Posted to user@storm.apache.org by Mauro Giusti <ma...@microsoft.com> on 2017/08/15 16:33:52 UTC

How many nimbus / zookeepers for a zero downtime topology in production?

So we want to keep our topologies always running -
We have a production cluster hosted on K8 with 1 nimbus, 1 zookeeper, 1 UI and 3 supervisor containers.

We are wondering whether we need 2 nimbuses and/or 2 zookeepers to make sure the topologies are always up when we do maintenance.

We observed that restarting the nimbus does not affect the topologies from running (UI was not accessible though).
When we restarted the zookeeper, the configuration was lost though - so we had to re-deploy the topologies.

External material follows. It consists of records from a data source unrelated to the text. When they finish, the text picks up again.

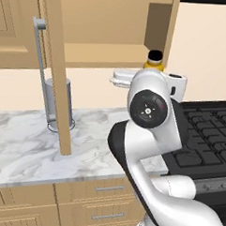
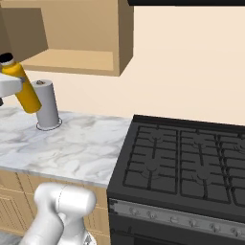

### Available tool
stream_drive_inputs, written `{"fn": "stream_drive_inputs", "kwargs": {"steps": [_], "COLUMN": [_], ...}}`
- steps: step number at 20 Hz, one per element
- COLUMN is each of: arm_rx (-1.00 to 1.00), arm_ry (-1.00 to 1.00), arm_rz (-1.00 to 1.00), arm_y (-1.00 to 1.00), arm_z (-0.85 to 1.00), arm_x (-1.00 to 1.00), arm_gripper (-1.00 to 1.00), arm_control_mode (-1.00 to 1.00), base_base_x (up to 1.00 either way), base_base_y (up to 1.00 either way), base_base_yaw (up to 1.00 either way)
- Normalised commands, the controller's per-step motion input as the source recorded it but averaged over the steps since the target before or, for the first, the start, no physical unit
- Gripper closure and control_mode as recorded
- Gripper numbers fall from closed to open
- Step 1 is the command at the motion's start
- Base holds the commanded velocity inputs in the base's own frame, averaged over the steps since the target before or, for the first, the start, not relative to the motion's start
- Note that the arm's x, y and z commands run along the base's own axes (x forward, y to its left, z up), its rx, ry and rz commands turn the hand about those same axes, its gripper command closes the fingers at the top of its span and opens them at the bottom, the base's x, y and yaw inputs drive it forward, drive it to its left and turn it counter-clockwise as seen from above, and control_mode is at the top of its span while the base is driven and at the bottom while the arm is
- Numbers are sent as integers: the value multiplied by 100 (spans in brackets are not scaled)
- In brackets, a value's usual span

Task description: Sort all alcoholic drinks to one cabinet, and non-alcoholic drinks to the other.

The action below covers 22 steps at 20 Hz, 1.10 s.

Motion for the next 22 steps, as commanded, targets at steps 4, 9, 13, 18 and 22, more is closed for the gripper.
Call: {"fn": "stream_drive_inputs", "kwargs": {"steps": [4,9,13,18,22], "arm_rx": [-3,0,0,0,-2], "arm_ry": [0,0,0,0,0], "arm_rz": [3,6,7,7,5], "arm_y": [0,0,0,0,0], "arm_z": [22,16,12,15,29], "arm_x": [18,25,29,21,1], "arm_gripper": [100,100,100,100,100], "arm_control_mode": [-100,-100,-100,-100,-100], "base_base_x": [0,0,0,0,0], "base_base_y": [0,0,0,0,0], "base_base_yaw": [0,0,0,0,0]}}
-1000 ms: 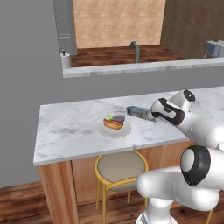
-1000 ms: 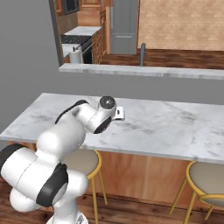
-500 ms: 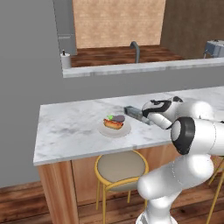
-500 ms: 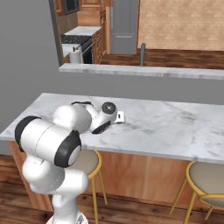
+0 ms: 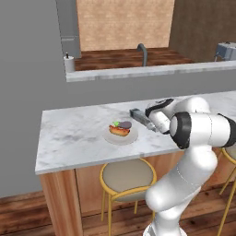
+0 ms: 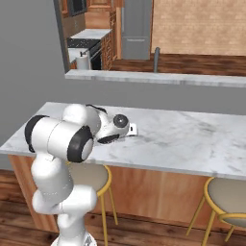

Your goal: Retrieve the tupperware and aluminum foil from the cabinet and place them on the dining counter near the plate with hot dog and eggplant to prepare for storing leftovers.

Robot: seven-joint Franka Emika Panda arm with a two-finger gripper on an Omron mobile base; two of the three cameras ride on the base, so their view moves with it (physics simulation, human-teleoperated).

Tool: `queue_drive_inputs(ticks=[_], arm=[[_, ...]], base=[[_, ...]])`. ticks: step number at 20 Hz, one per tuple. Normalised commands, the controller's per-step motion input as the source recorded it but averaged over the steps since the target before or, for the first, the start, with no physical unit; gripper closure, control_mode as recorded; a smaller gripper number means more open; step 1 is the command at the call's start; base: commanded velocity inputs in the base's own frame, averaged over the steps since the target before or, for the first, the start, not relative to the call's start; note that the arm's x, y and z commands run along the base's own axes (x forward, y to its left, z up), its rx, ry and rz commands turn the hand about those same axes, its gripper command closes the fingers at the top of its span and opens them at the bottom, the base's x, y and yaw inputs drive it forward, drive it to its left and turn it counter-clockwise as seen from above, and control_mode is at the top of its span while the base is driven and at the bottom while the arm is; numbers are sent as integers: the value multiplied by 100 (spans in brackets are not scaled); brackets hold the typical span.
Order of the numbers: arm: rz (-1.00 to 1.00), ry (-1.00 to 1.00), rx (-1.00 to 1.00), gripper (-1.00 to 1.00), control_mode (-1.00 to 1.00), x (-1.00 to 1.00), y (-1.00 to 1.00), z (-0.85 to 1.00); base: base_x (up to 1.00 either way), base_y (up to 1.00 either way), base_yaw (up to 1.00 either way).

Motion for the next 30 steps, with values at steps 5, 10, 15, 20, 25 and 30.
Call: queue_drive_inputs(ticks=[5, 10, 15, 20, 25, 30], arm=[[0, 0, -1, -100, -100, -26, 7, 89], [0, 2, -1, -100, -100, -37, 20, 100], [-2, 16, 0, -100, -100, -41, 4, 100], [-11, 18, 0, -100, -100, -23, 0, 100], [-11, 12, 0, -100, -100, -54, 0, 100], [-1, 8, -1, -100, -100, -100, 0, 95]], base=[[0, 0, 0], [0, 0, 0], [0, 0, 0], [0, 0, 0], [0, 0, 0], [0, 0, 0]])
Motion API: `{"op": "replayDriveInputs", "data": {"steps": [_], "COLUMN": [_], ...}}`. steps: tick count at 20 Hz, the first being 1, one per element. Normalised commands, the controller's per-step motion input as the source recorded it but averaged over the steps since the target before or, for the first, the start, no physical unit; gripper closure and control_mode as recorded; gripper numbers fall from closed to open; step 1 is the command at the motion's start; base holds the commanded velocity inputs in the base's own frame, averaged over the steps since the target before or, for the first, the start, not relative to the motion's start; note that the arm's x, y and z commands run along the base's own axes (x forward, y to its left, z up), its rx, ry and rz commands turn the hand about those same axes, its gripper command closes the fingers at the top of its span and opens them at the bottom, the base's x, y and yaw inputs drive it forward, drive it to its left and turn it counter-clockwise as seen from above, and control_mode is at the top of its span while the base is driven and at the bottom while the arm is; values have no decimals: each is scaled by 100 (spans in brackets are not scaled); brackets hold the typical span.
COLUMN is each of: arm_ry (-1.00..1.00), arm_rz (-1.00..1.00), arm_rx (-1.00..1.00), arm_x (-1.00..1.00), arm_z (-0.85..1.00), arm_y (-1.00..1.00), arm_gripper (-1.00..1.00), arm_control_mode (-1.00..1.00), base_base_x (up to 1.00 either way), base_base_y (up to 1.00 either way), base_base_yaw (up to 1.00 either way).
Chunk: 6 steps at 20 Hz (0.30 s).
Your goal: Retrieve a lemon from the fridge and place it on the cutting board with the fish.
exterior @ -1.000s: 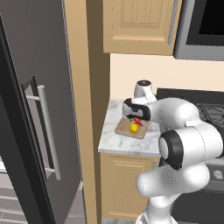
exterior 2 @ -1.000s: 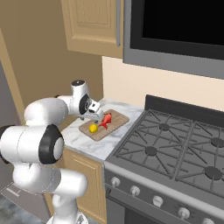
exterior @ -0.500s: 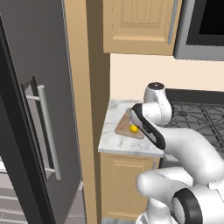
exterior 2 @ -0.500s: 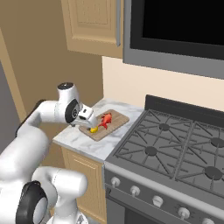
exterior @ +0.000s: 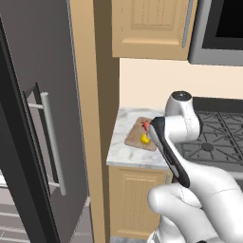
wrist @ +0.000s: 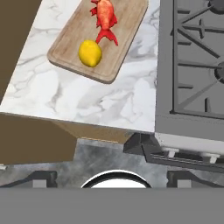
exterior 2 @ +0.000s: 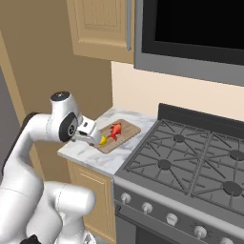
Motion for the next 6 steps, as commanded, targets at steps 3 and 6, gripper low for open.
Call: {"op": "replayDriveInputs", "data": {"steps": [3,6], "arm_ry": [8,4], "arm_rz": [-3,-2], "arm_rx": [0,0], "arm_x": [-7,-13], "arm_z": [1,0], "arm_y": [-40,-41], "arm_gripper": [-100,-100], "arm_control_mode": [-100,-100], "base_base_x": [0,0], "base_base_y": [0,0], "base_base_yaw": [0,0]}}
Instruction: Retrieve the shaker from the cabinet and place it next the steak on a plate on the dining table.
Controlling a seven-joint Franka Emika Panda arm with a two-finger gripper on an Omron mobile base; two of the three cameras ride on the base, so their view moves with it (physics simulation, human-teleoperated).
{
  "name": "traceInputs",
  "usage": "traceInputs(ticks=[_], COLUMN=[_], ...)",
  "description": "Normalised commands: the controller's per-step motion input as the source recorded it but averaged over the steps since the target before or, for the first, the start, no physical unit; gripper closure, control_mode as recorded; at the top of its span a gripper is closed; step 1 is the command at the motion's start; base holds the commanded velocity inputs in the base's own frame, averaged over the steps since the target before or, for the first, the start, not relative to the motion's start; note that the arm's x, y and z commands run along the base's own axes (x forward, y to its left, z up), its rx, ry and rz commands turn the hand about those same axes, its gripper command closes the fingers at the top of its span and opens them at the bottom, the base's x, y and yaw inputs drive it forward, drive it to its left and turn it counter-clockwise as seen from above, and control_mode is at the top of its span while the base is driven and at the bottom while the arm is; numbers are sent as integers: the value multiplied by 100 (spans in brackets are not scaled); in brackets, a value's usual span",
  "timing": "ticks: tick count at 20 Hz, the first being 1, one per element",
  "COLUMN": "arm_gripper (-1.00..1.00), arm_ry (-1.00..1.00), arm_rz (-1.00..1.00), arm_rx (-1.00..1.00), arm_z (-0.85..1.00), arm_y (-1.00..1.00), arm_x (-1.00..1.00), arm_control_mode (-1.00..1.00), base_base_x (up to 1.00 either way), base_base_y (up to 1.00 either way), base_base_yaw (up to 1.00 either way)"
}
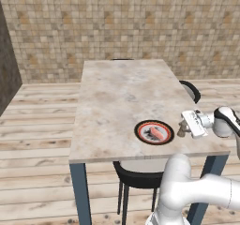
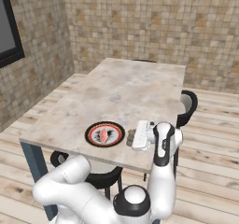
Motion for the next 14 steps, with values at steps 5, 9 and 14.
traceInputs(ticks=[5, 9, 14], arm_gripper=[100, 100, -100], arm_ry=[0, 1, 1], arm_rz=[-16, -8, -3], arm_rx=[0, 0, 0], arm_z=[-18, -26, -17], arm_y=[0, 0, -5], arm_x=[5, 0, -4], arm_control_mode=[-100, -100, -100], base_base_x=[0, 0, 0], base_base_y=[0, 0, 0], base_base_yaw=[0, 0, 0])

Any pointer to configuration for this case is appreciated -

Thanks -
Mauro Giusti

Re: How many nimbus / zookeepers for a zero downtime topology in production?

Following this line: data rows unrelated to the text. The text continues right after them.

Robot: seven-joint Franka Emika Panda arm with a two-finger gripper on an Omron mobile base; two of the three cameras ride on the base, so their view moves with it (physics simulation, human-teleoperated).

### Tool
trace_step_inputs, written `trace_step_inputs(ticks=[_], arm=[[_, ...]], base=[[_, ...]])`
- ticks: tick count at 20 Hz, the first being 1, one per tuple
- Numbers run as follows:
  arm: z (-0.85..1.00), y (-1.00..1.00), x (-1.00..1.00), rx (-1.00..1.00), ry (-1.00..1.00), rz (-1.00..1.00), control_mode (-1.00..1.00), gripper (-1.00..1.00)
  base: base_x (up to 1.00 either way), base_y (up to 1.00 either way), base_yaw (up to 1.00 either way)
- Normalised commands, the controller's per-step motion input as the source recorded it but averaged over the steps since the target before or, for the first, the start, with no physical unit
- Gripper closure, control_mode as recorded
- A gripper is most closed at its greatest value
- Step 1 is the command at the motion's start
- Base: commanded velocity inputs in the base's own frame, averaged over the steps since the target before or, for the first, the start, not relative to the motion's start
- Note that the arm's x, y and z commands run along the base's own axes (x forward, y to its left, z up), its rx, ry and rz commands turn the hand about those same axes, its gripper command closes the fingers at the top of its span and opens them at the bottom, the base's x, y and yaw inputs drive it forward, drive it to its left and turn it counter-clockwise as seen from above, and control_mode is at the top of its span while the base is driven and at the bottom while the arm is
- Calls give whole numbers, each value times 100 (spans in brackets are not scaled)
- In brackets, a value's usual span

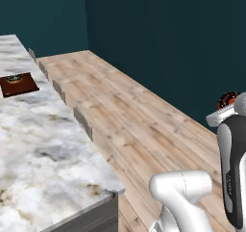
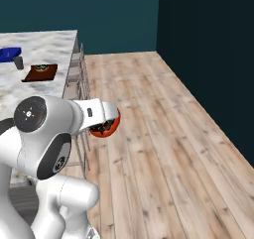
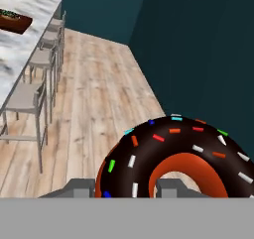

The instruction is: Take the donuts from the fridge and place them on the empty tray on the dining counter.

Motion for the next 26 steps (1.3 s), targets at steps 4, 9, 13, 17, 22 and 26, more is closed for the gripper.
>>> trace_step_inputs(ticks=[4, 9, 13, 17, 22, 26], arm=[[0, 0, 0, 0, 0, 0, 100, 100], [0, 0, 0, 0, 0, 0, 100, 100], [0, 0, 0, 0, 0, 0, 100, 100], [0, 0, 0, 0, 0, 0, 100, 100], [0, 0, 0, 0, 0, 0, 100, 100], [0, 0, 0, 0, 0, 0, 100, 100]], base=[[86, -100, 38], [100, -94, 32], [100, -76, 41], [100, -42, 57], [97, -38, 61], [81, -79, 49]])
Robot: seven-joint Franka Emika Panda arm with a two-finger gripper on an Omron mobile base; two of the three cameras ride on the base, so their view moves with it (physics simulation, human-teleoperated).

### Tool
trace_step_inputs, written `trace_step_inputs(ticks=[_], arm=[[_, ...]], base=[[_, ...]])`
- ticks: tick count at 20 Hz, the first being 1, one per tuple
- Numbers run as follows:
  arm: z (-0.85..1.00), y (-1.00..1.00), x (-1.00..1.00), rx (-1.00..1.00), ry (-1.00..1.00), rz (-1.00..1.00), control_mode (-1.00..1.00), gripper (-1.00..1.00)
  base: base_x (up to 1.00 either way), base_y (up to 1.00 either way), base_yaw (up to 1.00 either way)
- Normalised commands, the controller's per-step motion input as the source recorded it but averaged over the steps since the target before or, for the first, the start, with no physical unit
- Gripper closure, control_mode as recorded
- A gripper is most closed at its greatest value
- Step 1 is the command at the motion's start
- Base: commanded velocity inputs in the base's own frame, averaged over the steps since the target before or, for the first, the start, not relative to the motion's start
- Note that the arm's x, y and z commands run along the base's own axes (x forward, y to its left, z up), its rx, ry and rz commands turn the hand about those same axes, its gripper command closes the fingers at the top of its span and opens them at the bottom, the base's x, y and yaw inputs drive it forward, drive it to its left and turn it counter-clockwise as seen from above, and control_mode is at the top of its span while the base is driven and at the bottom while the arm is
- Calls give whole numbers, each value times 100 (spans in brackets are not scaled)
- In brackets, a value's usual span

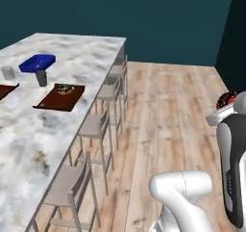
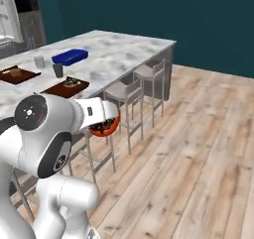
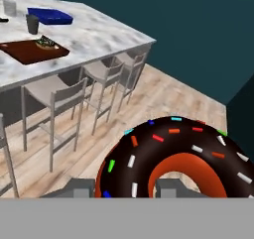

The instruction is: Take the donuts from the fridge and place them on the empty tray on the dining counter.

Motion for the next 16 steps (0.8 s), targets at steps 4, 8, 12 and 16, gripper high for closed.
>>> trace_step_inputs(ticks=[4, 8, 12, 16], arm=[[0, 0, 0, 0, 0, 0, 100, 100], [0, 0, 0, 0, 0, 0, 100, 100], [0, 0, 0, 0, 0, 0, 100, 100], [0, 0, 0, 0, 0, 0, 100, 100]], base=[[84, -83, 47], [98, -59, 53], [95, -39, 61], [83, -42, 62]])
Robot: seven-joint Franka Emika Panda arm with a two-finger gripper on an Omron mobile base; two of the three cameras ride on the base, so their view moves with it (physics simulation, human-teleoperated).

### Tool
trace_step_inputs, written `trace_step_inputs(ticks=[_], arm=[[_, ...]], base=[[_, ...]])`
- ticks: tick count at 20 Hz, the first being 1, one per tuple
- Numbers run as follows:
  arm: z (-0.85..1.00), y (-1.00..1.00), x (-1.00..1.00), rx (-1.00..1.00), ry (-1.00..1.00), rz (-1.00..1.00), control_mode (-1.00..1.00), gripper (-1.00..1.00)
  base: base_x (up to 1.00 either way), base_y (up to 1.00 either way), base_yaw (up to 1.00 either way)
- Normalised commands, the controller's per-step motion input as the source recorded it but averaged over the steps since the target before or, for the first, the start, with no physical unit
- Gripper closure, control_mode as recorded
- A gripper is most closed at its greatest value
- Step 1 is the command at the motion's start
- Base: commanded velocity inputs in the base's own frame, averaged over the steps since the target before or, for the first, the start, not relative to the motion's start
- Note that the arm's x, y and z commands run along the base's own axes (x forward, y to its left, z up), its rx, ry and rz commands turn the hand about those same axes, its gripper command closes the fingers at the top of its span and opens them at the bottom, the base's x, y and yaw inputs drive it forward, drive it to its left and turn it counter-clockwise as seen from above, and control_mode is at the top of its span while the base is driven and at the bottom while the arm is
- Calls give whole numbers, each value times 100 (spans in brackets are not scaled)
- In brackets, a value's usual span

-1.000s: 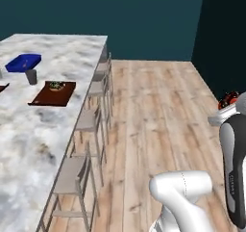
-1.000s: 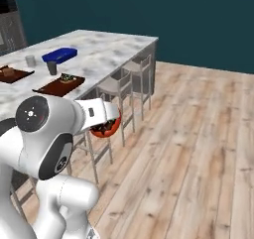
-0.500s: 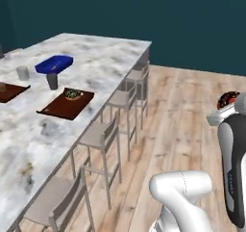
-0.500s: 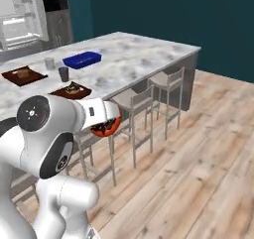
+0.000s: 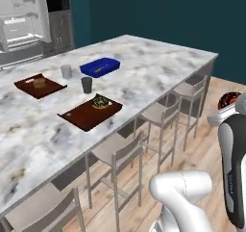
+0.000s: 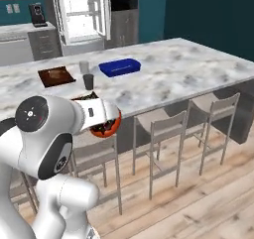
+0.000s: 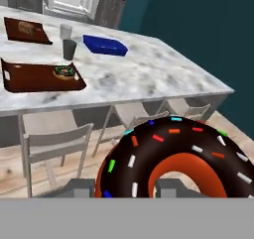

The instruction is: Take the donuts from the fridge and place them on the empty tray on the dining counter.

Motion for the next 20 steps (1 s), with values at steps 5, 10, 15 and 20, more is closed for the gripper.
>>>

Posted by Stig Rohde Døssing <sr...@apache.org>.

You should have at least 3 Zookeepers. Zookeeper clusters can handle losing
floor(n/2) nodes, which means with 3 nodes the cluster survives if 2 nodes
are up. Add more nodes as necessary for your use case (e.g. 5 to be able to
handle 2 nodes failing at the same time). Storm assumes that the Zookeeper
cluster is always available, so you should provision it to handle failures.

You might also want to add sufficient supervisors so there are enough
worker slots for the topologies you run if one or more supervisors go
offline. You can see in the UI how many slots you are using. By default
there are 4 slots for each supervisor, but you can add more in the
storm.yaml configuration if you need to.

Regarding multiple Nimbus hosts, I think that's mainly if you need the UI
or ability to submit/kill/rebalance topologies while you're doing
maintenance, but it can also have an effect if a supervisor dies while
Nimbus is down, since the dead workers won't be reassigned until Nimbus
becomes available again. Please read
https://storm.apache.org/releases/2.0.0-SNAPSHOT/nimbus-ha-design.html for
how to set this up. I haven't used HA Nimbus, but going by the description
in that document, you should be able to handle n Nimbus failures as long as
you have n + 1 Nimbus nodes with the topology code. You'll need to decide
what to set nimbus.min.replication.count to as well. It configures how many
Nimbus nodes need to have the topology code before a submit is considered
complete.

2017-08-15 18:33 GMT+02:00 Mauro Giusti <ma...@microsoft.com>:

> So we want to keep our topologies always running –
>
> We have a production cluster hosted on K8 with 1 nimbus, 1 zookeeper, 1 UI
> and 3 supervisor containers.
>
>
>
> We are wondering whether we need 2 nimbuses and/or 2 zookeepers to make
> sure the topologies are always up when we do maintenance.
>
>
>
> We observed that restarting the nimbus does not affect the topologies from
> running (UI was not accessible though).
>
> When we restarted the zookeeper, the configuration was lost though – so we
> had to re-deploy the topologies.
>
>
>
> Any pointer to configuration for this case is appreciated -
>
>
>
> Thanks –
>
> Mauro Giusti
>